After this lab you will be able to
A program's working memory of stack and heap data structures only exists while the program is running. To store data between runs, and to capture output, we can use the filesystem. The filesystem is a service provided by the OS that provides files to your programs. A file is like a named array of bytes, and once created a file will persist until deleted, even when the computer is turned off.
You are familiar with files: text files like C sourcecode; sound files like MP3s; executable files like your compiled programs. At the filesystem abstraction level, these are all the same thing: just a contiguous sequence of bytes. The interpretation of these bytes is up to your program.

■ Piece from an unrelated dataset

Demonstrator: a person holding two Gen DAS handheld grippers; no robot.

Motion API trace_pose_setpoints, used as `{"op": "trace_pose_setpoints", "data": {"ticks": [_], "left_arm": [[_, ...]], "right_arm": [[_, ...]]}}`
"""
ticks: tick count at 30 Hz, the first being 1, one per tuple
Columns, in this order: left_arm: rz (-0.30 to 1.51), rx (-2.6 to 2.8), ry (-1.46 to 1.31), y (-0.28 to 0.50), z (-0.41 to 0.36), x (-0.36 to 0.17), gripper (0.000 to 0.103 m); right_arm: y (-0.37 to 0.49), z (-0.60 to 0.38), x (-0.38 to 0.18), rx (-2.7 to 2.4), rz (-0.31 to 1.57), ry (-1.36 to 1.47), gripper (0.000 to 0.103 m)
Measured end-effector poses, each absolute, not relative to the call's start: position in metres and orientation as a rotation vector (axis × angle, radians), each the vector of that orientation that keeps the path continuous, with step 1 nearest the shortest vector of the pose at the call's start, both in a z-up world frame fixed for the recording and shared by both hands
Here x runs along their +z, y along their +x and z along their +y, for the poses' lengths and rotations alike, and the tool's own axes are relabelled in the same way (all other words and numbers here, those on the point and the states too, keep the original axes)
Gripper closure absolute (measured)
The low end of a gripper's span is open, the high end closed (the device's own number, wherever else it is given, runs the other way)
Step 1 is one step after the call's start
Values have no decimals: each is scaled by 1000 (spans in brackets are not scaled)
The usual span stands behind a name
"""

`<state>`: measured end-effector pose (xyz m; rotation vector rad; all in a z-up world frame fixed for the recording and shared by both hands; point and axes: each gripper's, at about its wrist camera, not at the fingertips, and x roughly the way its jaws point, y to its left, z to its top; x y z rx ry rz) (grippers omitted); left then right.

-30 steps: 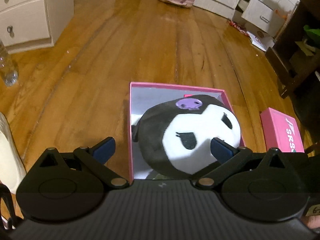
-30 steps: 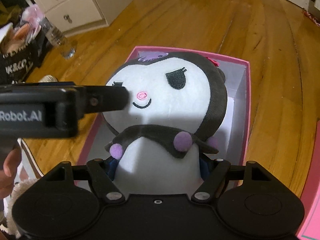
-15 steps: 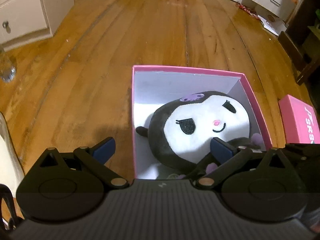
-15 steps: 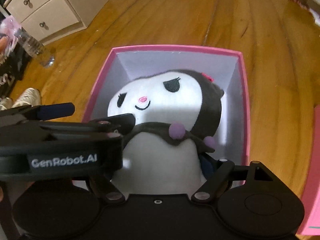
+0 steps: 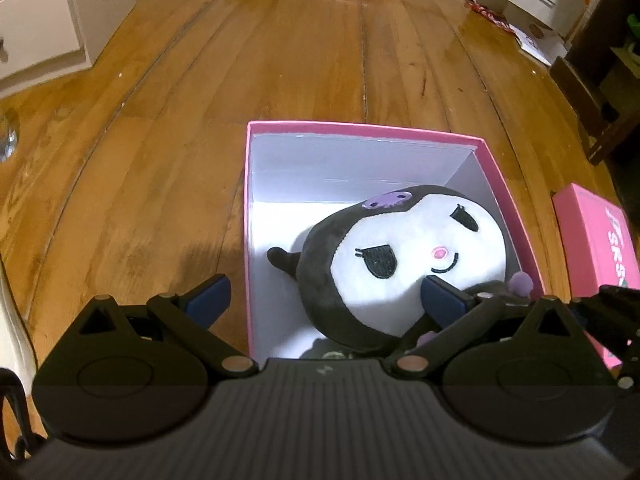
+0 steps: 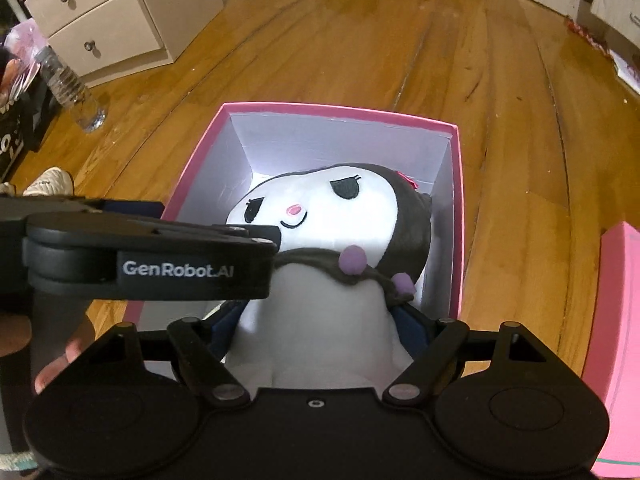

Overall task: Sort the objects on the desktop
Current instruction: 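Open the right tool to release Kuromi inside the box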

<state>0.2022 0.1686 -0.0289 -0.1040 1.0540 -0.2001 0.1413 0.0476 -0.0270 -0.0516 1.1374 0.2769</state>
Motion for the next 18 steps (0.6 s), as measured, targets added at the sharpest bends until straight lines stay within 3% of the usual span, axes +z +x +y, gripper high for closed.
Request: {"op": "trace_pose_setpoints", "data": {"ticks": [9,15,18], "left_arm": [[1078,-164,-175,205,176,-28,0],[1055,-124,-151,204,176,-24,0],[1067,-133,-141,203,174,-25,0]], "right_arm": [[95,13,13,356,1030,13,19],[86,-8,-3,436,1070,114,20],[94,-4,-14,469,1070,148,35]]}}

Files are a common special case of the general problem of storing data outside a running program. In general this is called External Data Representation (XDR). Other examples of XDR occur when using databases or networking.
Files are identified by a path, which is a generalization of a filename and can be any of:
OPEN( path, mode ): opens a file for reading and/or writing, possibly creating a new file if path does not exist. These options are defined by the mode. Returns an identifier that the other functions use to identify an open file. The file has a length in bytes, which is initially zero for a new file, and a current read/write position which is an index into the bytes of the file at which read and write operations will do their work. After OPEN() the initial read/write position is either at the beginning or end of the file depending on the mode.

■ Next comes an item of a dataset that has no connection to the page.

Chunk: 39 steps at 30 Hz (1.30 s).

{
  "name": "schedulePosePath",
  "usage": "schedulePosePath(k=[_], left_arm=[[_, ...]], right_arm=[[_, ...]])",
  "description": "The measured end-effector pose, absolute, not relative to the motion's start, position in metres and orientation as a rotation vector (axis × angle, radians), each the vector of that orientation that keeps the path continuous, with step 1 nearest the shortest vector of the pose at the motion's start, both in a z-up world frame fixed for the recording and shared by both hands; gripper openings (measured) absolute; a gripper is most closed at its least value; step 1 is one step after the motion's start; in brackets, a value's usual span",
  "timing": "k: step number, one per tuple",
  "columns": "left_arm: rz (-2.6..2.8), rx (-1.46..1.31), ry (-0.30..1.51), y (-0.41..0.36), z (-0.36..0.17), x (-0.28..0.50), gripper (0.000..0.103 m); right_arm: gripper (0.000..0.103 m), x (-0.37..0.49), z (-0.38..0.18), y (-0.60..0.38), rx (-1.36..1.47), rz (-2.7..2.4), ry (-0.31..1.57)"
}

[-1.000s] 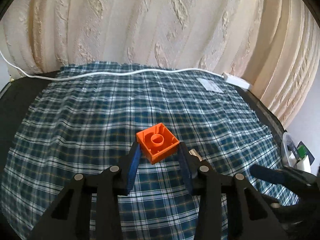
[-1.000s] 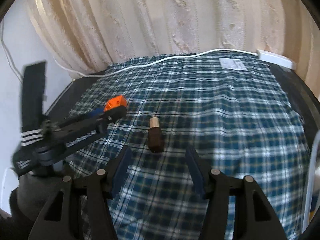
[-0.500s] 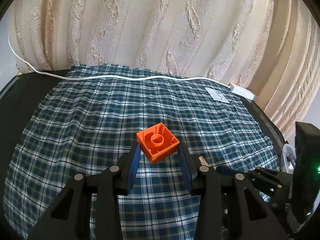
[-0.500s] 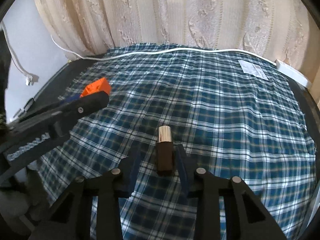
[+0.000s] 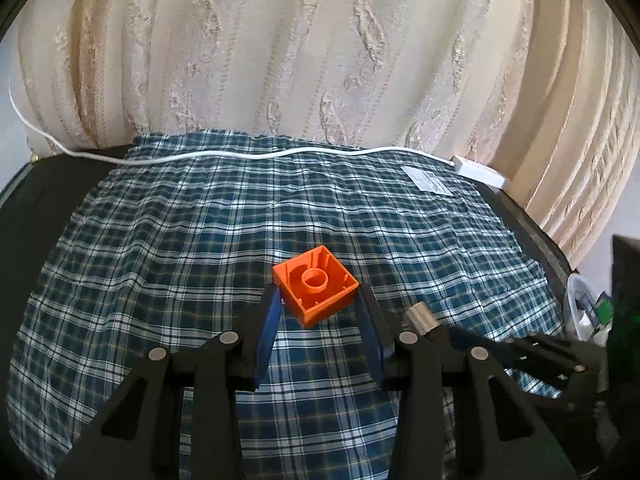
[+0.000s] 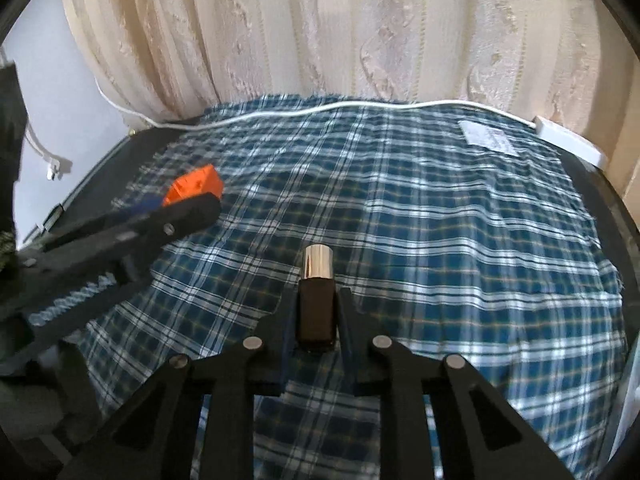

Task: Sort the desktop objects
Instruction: 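Carry the orange brick and brown bottle over the bowl with both grippers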

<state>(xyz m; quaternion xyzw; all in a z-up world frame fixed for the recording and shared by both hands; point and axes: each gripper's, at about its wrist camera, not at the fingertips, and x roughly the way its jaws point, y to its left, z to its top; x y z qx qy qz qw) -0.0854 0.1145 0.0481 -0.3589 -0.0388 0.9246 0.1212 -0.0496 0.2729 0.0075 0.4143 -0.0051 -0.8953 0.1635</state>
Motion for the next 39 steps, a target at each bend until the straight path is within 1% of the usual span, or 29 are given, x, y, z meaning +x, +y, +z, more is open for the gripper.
schedulePosePath(k=[20, 39], left_arm=[[2.605, -0.974, 0.095, 0.173, 0.049, -0.055, 0.042], [2.511, -0.934, 0.2, 0.237, 0.057, -0.03, 0.042]], right_arm=[[0.022, 0.007, 0.036, 0.352, 1.103, -2.696, -0.246], [0.022, 0.062, 0.057, 0.434, 1.022, -2.845, -0.42]])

WRITE( ID, source, length ): writes length bytes from source into the file, starting from the current read/write position and overwriting anything already there. The length of the file will increase automatically if necessary. When the write has finished, the current read/write position is set to one beyond the data written.
READ( ID, dest, length ): reads length bytes from the file into dest. When the read is finished, the current read/write position is set to one beyond the data read.

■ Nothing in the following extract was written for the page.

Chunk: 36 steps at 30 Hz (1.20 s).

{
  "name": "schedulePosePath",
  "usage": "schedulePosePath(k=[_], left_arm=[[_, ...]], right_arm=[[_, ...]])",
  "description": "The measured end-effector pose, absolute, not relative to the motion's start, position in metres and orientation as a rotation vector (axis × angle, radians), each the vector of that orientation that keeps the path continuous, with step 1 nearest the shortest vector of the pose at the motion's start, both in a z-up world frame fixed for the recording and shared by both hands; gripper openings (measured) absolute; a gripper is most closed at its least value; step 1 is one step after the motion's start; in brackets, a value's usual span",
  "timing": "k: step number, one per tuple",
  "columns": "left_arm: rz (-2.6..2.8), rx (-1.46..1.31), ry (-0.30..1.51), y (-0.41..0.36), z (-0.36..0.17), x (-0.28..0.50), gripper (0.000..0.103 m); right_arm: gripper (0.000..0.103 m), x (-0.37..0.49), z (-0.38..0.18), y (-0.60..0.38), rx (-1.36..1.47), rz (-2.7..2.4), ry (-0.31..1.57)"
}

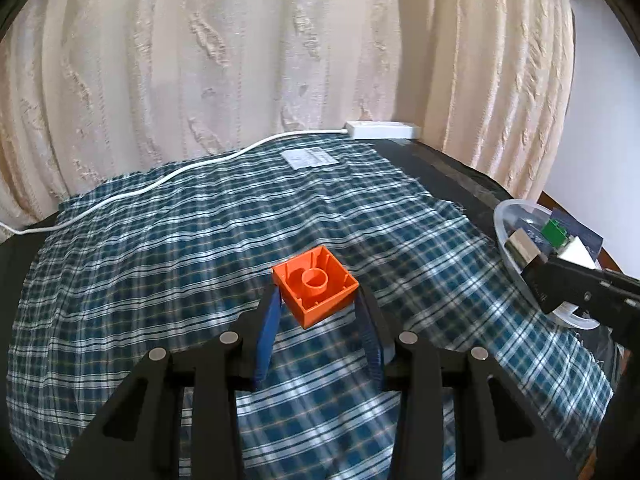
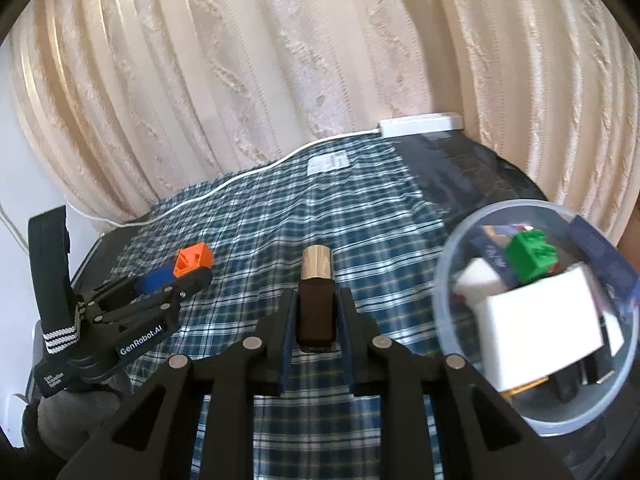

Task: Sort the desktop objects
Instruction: 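Carry the orange brick and brown bottle over the bowl with both grippers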

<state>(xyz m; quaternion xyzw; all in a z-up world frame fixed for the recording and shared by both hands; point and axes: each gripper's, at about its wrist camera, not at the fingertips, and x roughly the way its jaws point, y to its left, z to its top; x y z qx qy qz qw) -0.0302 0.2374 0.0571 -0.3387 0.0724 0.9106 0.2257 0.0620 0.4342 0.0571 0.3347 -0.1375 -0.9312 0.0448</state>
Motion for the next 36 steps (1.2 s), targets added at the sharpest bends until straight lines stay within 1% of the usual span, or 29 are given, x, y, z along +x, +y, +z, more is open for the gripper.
schedulePosePath(k=[15, 23, 29, 36], left_arm=[[2.374, -0.906, 0.268, 0.303, 0.063, -0.004, 0.042], [2.309, -0.897, 0.281, 0.335, 0.062, 0.009, 0.042], [2.269, -0.892, 0.294, 0.354, 0.063, 0.016, 0.042], [2.226, -0.9, 0.279, 0.367, 0.063, 0.019, 0.042]], right_arm=[[0.022, 0.114, 0.07, 0.519, 0.922, -3.023, -0.601], [0.022, 0.13, 0.061, 0.567, 0.942, -3.102, -0.704], [0.022, 0.132, 0.053, 0.59, 0.973, -3.13, -0.733], [0.023, 0.127, 0.04, 0.598, 1.038, -3.114, -0.723]])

CLOSE( ID ): closes the file, indicating to the OS that we have finished using it.
Almost every programming language supports a version of this interface. You may recognize it from Python. For the C programmer, this interface is provided by these four system calls defined in stdio.h:
FILE * fopen( const char * filename, const char * mode); size_t fwrite( const void * ptr, size_t size, size_t nitems, FILE * stream); size_t fread( void * ptr, size_t size, size_t nitems, FILE * stream); int fclose( FILE *stream);
These calls closely match their abstract versions, except that read and write have a convenient extension that makes it easy to work with structs (see example code above). The following links give the specifications of each of these functions according to the Open Group standard:
Documentation is also available as man pages on your local computer. The advantages of the Open Group specifications are that they are sometimes better written, cover only the functionality supported by all standard implementations and often contain examples. The man pages will contain details that are specific to your local OS.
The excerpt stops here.